Ahmd: It’s not similar: we are not going to use most of it. Models created, but not all implemented or we are not going to use them https://github.com/c4fcm/MediaMeter-Coder/tree/master/app/models It’ll take more time to start from it. Nathan could build an API for use to use it. Issues about delating the project for using it. Looking for midterm. Prefer to start from scratch: it’d faster.
The web app is the architecture. Ruby: DB, controllers (for every action: creating user, creating threads, creating fornt pages, scrapping from any Media, for UI, for handeling images, displaying).

Pablo: Both projects share the idea: coding articles in news. We should try to work together.
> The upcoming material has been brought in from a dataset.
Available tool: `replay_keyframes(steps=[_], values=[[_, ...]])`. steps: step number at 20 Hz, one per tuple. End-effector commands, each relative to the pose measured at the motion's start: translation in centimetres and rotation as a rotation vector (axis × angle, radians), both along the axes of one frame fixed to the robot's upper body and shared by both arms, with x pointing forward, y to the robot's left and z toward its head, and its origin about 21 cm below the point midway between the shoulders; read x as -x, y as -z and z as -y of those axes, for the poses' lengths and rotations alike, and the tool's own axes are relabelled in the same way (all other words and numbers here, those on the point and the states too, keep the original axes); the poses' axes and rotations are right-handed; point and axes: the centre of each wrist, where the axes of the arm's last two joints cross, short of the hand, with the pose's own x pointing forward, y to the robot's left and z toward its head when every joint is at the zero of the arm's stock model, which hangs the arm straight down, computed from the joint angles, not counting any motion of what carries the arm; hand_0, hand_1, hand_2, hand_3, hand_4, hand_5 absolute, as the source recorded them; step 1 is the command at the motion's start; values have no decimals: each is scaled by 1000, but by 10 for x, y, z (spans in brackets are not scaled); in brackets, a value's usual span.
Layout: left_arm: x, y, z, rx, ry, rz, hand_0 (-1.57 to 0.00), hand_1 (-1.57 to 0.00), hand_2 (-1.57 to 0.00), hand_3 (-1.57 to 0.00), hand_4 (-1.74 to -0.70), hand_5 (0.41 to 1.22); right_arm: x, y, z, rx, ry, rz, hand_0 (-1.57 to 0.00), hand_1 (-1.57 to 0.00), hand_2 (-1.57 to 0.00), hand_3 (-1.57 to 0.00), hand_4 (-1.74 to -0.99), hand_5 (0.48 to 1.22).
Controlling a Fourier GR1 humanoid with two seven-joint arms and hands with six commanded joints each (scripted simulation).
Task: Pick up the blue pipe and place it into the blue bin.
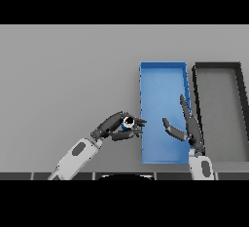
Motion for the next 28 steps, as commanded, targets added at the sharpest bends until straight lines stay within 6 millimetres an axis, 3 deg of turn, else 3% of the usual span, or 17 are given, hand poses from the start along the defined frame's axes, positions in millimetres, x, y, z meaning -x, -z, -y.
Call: replay_keyframes(steps=[1, 7, 11, 14, 19, 28], values=[[1, 1, 1, -4, 2, 1, -1567, -1568, -1568, -1496, -1740, 1219, 1, 0, 0, 2, 1, 0, 1, 1, 1, 1, -1141, 605], [-4, 2, -2, -14, -10, 3, -1570, -1570, -1570, -1495, -1741, 1220, 5, -9, 6, -79, -70, 64, 1, 1, 1, 1, -1196, 622], [-3, 0, -1, -15, 10, -3, -1571, -1571, -1571, -1495, -1741, 1221, -3, -56, 21, -186, -325, 94, 1, 1, 1, 1, -1256, 558], [-5, -1, 1, -21, 13, 8, -1571, -1571, -1571, -1491, -1741, 1221, -8, -93, 14, -145, -517, 65, 1, 1, 1, 1, -1314, 500], [-4, 0, -2, -29, 9, 19, -1571, -1571, -1571, -1485, -1741, 1221, -16, -130, -22, -54, -729, 38, 1, 1, 1, 1, -1314, 510], [-5, 0, 0, -1, 63, 8, -1571, -1571, -1571, -1532, -1741, 1221, -42, -144, -88, 81, -937, 21, 1, 1, 1, 1, -1227, 532]])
I’ll connect with Sasha and Nathan to get feedback on this. My feeling is that is always better to work on existing tools, but also understand the will of “starting from clean” form Ahmd. We should tae a decision soon. About Mediameter: Is in github the last version of the code? it seems that it hasn’s been update recently.

Tasks, step by step

  1. Scrapping
  2. Storing
  3. Analyze / coding
  4. Display / data vis
  5. UI Desing
  6. Legal issues

1. Scrapping
As wide approach as possible.

Ruby scrappers:
-Start with http://en.kiosko.net/
-Newseum http://www.newseum.org/todaysfrontpages/ Difficult code to scrap. Example
In Egypt! http://www.newseum.org/todaysfrontpages/hr.asp?fpVname=EGY_ALT&ref_pge=gal&b_pge=1

Consult with them by email.

-Other newspapers: Check for them! make research at

and other major newspapers

2. Storing / Data base

DB tables:
User: Id, user-name, email, password, thread
Thread: Id, Thread-name, start-date, end-date, newspaper(s)
Image: Id, type, newspaper_id, date, size
Newspaper: Id, newspaper name, country, city
Highlighted areas: image-id, tag(s), user
Area: area-id, X1, Y1, X2, Y2, highlighted_area_id

Twitter: for later. ToDo. Not yet.

Newspaper: source? wondering about the scalability of the system. Thinking in other sources: magazine, blogs…

3. Analyze / code
Questions: Non rectangular news: http://img.kiosko.net/2012/06/11/us/newyork_times.750.jpg how to id?
Possible solution:
-Multiple area selection
-Select and remove a part of the selection after selecting the main article

For area selection: http://deepliquid.com/content/Jcrop.html or http://odyniec.net/projects/imgareaselect/ Not using pixels, but coordinates.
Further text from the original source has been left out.